--- What you have to do ---
Please keep to the lines below from the one with "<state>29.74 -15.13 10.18" through the one with "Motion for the", and restate them word for word, ends included.

----------

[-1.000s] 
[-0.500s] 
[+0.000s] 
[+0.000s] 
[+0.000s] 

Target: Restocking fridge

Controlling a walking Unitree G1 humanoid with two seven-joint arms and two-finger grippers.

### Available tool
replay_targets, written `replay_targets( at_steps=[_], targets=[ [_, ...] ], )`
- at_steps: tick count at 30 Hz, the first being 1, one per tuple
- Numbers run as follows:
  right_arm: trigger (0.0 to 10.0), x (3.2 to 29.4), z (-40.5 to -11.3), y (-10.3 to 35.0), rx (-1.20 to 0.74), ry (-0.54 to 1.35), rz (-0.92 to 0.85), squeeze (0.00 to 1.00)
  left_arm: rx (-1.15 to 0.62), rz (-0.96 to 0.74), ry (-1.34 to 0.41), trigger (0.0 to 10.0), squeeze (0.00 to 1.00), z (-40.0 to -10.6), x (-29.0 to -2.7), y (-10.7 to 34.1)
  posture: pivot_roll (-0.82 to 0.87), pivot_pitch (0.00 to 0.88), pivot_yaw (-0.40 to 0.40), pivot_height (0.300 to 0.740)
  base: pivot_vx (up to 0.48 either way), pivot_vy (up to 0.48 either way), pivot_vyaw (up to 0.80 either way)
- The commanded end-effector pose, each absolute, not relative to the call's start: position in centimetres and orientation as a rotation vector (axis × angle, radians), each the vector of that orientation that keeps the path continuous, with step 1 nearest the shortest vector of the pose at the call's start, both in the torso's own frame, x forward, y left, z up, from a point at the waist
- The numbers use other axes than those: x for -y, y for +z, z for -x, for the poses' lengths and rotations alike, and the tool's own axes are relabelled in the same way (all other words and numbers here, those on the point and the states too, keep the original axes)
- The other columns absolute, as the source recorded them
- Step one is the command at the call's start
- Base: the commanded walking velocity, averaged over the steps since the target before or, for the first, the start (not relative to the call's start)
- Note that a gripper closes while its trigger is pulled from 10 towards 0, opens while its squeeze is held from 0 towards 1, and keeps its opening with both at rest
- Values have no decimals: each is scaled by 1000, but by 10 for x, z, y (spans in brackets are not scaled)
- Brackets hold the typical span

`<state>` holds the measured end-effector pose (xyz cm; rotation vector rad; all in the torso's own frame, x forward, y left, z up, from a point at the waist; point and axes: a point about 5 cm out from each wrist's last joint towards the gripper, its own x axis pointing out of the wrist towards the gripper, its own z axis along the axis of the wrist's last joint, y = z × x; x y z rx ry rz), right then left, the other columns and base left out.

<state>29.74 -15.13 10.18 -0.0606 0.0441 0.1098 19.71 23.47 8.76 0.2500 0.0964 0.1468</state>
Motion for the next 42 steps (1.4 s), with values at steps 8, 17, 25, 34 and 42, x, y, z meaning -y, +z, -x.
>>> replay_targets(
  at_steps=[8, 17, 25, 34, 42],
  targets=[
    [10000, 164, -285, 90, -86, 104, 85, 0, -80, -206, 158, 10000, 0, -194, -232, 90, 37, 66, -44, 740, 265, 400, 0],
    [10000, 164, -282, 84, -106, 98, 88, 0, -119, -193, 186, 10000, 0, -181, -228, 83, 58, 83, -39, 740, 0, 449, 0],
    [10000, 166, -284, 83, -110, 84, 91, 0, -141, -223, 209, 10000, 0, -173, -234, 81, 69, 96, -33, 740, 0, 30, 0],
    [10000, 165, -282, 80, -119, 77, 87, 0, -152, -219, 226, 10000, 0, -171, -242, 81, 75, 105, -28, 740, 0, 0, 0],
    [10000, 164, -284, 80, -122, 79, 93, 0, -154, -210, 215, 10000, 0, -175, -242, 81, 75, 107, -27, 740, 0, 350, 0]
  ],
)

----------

--- Task solution ---
<state>29.74 -15.13 10.18 -0.0606 0.0441 0.1098 19.71 23.47 8.76 0.2500 0.0964 0.1468</state>
Motion for the next 42 steps (1.4 s), with values at steps 8, 17, 25, 34 and 42, x, y, z meaning -y, +z, -x.

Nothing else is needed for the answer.